Acquisition & Growth Advisory for Logistics and Transportation Operators in Hattiesburg, MS

The Pine Belt has its own freight economy, and Hattiesburg sits at the center of it. The intersection of US-98 and I-59 makes this one of the more strategic logistics positions in southern Mississippi — freight moving between the Gulf Coast ports and the interior South passes through or near Hattiesburg regardless of whether it's destined for Jackson, Meridian, or Mobile. The regional economy has diversified well beyond timber and paper — University of Southern Mississippi and its associated healthcare and research activity, William Carey University, Forrest General Hospital, and a manufacturing and distribution base that feeds the Gulf Coast supply chain all generate consistent freight demand. For logistics operators who've built their businesses in this corridor, the scaling question isn't about finding freight. It's about building the operational structure that lets you grow past the owner-dependent ceiling without the wheels coming off. MSG works with Hattiesburg-area operators who are ready to acquire, ready to be acquired, or ready to build the infrastructure that makes either possible on their terms.

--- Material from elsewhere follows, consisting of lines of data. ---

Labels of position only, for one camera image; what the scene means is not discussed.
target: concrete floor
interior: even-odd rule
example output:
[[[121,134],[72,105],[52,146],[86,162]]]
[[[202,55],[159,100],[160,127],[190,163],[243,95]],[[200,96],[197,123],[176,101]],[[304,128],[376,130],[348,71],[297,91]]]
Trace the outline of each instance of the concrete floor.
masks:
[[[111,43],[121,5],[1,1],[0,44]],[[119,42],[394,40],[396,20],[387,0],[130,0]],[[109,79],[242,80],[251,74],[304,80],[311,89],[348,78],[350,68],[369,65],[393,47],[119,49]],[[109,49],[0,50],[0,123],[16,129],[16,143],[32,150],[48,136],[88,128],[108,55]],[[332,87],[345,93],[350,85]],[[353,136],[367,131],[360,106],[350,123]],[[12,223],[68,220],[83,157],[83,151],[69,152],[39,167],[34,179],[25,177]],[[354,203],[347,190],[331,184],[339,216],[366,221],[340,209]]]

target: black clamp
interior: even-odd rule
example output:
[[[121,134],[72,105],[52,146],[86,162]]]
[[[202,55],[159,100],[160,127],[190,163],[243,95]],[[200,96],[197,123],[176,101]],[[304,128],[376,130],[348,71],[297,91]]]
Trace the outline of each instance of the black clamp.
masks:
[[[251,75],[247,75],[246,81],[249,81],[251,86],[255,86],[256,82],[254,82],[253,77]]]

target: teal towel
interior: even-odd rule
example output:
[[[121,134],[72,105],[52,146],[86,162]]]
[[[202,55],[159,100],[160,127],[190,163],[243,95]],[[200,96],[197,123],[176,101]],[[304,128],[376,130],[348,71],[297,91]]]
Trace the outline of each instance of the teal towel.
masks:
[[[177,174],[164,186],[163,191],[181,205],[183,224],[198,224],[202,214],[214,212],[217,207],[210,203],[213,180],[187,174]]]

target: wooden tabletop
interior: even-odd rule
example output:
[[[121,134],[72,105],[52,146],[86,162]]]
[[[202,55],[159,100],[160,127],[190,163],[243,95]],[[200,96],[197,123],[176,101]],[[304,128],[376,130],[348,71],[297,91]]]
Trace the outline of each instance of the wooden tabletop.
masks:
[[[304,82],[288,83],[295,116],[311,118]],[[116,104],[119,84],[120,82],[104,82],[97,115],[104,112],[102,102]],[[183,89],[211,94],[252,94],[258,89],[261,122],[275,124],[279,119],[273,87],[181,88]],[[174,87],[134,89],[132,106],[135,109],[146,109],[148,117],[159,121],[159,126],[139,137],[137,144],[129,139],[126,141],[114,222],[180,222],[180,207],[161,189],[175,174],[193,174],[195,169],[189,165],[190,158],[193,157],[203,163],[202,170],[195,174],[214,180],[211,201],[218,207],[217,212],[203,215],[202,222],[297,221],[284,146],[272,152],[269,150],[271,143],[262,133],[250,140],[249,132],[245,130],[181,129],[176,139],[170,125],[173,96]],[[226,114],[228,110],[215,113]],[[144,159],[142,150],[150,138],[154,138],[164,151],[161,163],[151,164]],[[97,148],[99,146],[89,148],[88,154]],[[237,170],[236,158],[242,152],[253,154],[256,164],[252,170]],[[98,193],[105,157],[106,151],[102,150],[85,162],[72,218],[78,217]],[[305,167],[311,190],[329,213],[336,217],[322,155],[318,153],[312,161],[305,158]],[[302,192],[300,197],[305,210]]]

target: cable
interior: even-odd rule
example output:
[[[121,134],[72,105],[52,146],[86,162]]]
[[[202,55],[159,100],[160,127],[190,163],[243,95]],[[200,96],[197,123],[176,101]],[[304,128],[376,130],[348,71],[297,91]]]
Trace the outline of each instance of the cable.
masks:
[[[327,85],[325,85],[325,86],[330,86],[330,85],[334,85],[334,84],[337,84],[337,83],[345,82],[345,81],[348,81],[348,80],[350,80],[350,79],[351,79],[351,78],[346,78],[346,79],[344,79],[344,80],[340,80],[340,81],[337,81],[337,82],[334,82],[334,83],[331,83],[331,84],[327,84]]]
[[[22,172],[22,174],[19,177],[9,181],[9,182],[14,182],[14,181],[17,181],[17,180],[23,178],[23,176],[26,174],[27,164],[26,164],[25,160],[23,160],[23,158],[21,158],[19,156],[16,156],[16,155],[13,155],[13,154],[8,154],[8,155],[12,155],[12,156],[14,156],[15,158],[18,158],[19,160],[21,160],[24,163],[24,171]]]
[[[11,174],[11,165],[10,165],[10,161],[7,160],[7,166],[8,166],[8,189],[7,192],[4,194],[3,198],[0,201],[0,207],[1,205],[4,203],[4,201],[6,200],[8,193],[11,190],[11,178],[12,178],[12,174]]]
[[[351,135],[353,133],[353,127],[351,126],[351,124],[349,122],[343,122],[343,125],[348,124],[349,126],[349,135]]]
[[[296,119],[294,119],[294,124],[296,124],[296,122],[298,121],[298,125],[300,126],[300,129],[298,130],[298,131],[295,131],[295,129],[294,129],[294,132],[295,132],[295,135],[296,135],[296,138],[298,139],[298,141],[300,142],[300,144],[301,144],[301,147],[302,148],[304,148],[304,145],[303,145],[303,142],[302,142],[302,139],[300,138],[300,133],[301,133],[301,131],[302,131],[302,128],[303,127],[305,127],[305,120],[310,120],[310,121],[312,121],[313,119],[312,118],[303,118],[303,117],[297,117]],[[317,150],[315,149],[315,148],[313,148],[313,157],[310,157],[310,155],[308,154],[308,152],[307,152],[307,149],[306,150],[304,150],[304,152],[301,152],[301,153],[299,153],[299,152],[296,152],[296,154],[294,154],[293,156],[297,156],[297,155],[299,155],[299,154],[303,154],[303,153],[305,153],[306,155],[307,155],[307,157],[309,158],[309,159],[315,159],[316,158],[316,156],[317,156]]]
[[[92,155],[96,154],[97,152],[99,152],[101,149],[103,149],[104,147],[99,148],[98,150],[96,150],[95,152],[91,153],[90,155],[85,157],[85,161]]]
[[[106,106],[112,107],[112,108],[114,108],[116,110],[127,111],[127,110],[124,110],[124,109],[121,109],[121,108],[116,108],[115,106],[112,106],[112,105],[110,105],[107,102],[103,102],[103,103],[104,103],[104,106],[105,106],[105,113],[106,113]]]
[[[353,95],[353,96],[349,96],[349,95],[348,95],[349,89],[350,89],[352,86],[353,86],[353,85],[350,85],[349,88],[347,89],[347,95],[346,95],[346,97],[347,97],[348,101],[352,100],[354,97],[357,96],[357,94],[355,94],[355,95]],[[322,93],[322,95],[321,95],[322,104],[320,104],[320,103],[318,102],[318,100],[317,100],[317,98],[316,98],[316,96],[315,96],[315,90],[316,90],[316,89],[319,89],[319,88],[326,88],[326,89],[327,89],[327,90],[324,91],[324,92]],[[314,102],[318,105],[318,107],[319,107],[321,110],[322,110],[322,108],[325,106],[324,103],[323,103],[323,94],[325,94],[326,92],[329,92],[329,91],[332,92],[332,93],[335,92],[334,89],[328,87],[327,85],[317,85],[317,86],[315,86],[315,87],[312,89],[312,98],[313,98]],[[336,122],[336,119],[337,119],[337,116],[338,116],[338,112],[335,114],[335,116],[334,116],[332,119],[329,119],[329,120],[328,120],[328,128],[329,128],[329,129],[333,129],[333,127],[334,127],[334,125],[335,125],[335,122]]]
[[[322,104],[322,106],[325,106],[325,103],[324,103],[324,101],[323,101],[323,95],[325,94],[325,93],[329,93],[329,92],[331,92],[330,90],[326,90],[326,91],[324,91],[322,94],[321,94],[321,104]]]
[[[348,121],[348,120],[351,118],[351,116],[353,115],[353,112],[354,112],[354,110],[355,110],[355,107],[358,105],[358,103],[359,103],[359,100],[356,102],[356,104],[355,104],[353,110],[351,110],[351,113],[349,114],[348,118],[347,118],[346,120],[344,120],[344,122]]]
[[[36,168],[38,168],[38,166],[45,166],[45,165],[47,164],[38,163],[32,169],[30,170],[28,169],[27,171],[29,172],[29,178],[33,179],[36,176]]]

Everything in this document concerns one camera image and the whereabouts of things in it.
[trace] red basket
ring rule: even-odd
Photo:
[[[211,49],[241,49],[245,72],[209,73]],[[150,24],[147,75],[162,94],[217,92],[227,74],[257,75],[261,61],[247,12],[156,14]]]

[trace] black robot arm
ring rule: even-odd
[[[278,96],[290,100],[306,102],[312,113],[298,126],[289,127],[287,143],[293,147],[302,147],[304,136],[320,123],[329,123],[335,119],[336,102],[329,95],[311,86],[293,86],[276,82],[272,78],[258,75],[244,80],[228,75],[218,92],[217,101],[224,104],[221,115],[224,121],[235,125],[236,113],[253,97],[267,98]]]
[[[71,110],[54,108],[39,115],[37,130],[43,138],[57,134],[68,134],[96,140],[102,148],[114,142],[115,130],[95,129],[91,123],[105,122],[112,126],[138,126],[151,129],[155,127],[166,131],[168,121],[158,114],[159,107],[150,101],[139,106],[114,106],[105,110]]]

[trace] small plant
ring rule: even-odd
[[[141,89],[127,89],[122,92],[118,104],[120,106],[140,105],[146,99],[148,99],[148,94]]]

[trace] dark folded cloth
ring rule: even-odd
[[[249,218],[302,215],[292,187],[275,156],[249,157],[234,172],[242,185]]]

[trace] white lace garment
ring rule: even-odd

The Pine Belt has its own freight economy, and Hattiesburg sits at the center of it.

Hattiesburg

Hattiesburg's population of roughly 47,000 anchors a metropolitan area of about 170,000 across Forrest and Lamar counties. The city's economic anchors — two universities, a major regional hospital, and Camp Shelby (one of the largest National Guard training installations in the country) — create institutional freight demand that is less cyclical than pure industrial or retail logistics. Medical supply chains, food service distribution, laboratory supplies, and the construction and support logistics associated with Camp Shelby provide base load volume that sustains regional carriers through the troughs between peak freight periods.

The timber and paper industry that defined the Pine Belt historically has evolved but not disappeared. Georgia-Pacific, Drax Biomass, and the residual timber processing operations in the region still generate bulk and breakbulk freight that specialized carriers serve. The highway network through Hattiesburg connects to the Port of Gulfport 65 miles to the south — one of the most active Gulf Coast ports for imported goods — and to the Jackson metropolitan area 90 miles to the north, creating a natural north-south freight corridor that Hattiesburg operators are positioned to dominate with the right scale.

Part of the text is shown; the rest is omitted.